1 Test Statistic for Chi-squared Contingency Table Test in R
2 Simple Chi-squared Test of Independence in R
3 Chi-squared Contingency Table Test Critical Value in R
4 Chi-squared Test of Homogeneity (3x4 Table) in R
5 Chi-squared Test of Independence (3x3 Table) in R
6 Chi-squared Contingency Table Test: Test Statistics, P-value & Degree of Freedom in R

Here, we discuss the chi-squared contingency table tests of homogeneity and independence in R: interpretations, chi-squared value, expected values, p-values and critical values.

The chi-squared contingency table test in R can be performed with the chisq.test() function from the base "stats" package.

The chi-squared contingency table test of independence can be used to test whether the row variable (with $r\geq2$ rows) and column variable (with $c\geq2$ columns) in a contingency table are independent as stated in the null hypothesis.

Also, the chi-squared contingency table test of homogeneity can be used to test whether different populations (with $r\geq2$ populations) have the same proportions of a categorical variable (with $c\geq2$ categories) as stated in the null hypothesis.

In the chi-squared contingency table test, the test statistic follows a chi-squared distribution with $(r − 1)(c − 1)$ degrees of freedom when the null hypothesis is true.

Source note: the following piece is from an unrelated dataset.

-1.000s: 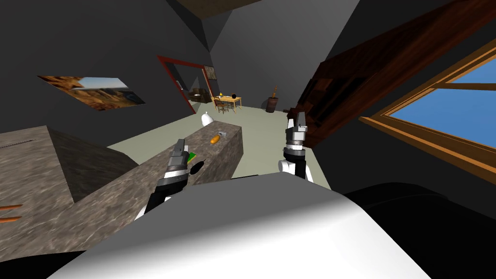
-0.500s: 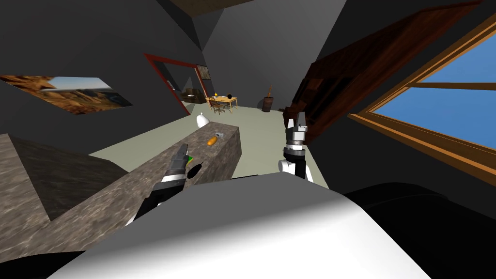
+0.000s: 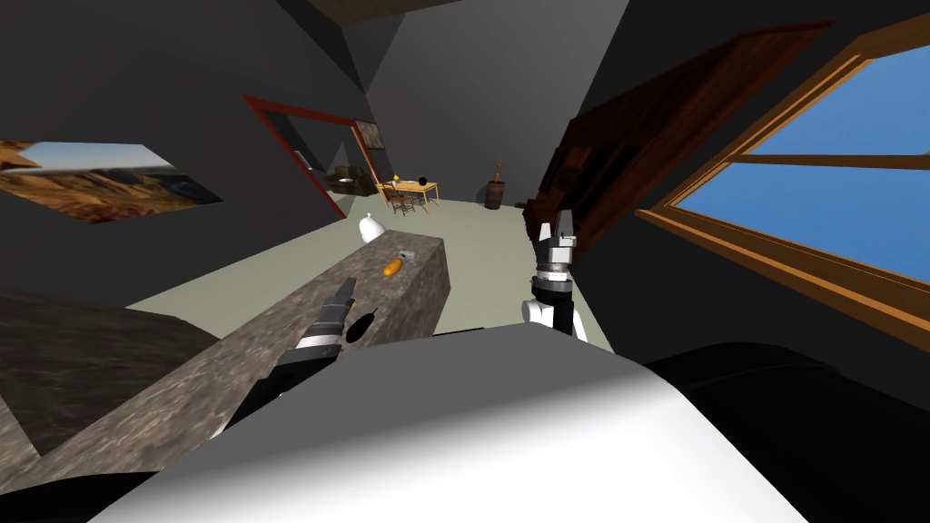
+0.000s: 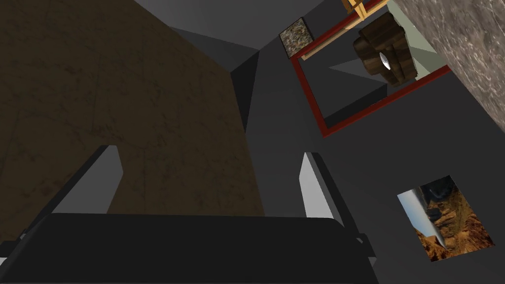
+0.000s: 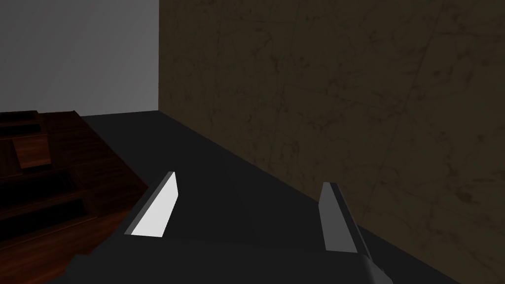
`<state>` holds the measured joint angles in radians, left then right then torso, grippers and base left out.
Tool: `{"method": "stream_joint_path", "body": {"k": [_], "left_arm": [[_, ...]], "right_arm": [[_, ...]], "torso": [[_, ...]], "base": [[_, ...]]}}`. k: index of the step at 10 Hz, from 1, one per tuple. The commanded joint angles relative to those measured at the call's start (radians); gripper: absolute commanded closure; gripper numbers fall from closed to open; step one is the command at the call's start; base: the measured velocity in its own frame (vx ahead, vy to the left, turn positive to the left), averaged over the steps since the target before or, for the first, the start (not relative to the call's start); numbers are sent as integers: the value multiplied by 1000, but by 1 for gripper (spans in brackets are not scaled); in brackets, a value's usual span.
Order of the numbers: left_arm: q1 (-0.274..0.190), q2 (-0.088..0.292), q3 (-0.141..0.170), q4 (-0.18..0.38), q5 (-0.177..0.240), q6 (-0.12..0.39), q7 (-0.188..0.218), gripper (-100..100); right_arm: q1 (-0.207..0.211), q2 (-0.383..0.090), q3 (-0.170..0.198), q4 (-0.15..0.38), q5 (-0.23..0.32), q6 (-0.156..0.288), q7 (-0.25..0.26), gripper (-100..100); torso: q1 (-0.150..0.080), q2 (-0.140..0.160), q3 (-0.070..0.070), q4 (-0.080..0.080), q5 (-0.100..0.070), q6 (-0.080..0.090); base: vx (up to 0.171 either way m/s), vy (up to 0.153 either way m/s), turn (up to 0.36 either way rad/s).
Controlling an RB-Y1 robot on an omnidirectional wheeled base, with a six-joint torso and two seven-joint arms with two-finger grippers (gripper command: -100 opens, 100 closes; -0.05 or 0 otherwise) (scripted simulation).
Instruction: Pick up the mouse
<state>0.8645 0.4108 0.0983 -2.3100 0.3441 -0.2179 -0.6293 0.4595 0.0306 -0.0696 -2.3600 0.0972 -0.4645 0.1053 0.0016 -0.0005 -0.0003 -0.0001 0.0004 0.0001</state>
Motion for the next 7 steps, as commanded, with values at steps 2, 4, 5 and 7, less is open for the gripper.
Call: {"method": "stream_joint_path", "body": {"k": [2, 4, 5, 7], "left_arm": [[48, 46, 12, -11, 54, 39, -74, -100], [77, 76, 22, -18, 90, 65, -124, -100], [77, 76, 22, -18, 90, 65, -141, -100], [104, 107, 33, -24, 127, 90, -192, -100]], "right_arm": [[0, 0, 0, 0, 0, 0, 0, 0], [0, 0, 0, 0, 0, 0, 0, 0], [0, 0, 0, 0, 0, 0, 0, 0], [0, 0, 0, 0, 0, 0, 0, 0]], "torso": [[0, 0, 0, 0, 0, -1], [0, 0, 0, 0, 0, 0], [0, 0, 0, 0, 0, 0], [0, 0, 0, 0, 0, 0]], "base": [[3, 23, -95], [5, 23, -114], [4, 27, -76], [4, 26, -108]]}}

Chi-squared Contingency Table Tests & Hypotheses
Question	Test of Independence: Are the row and column variables independent?	Test of Homogeneity: Are the populations homogeneous?
Null Hypothesis, $H_0$	The row and column variables are independent, hence, the row (column) cell proportions are equal for all rows (columns).	The populations are homogeneous, hence, they have the same proportions for the categories of the categorical variable.
Alternate Hypothesis, $H_1$	The row and column variables are dependent, hence, at least one row’s (or column’s) cell proportions are different.	The populations are not homogeneous, hence, at least one population has different proportions for the categories of the categorical variable.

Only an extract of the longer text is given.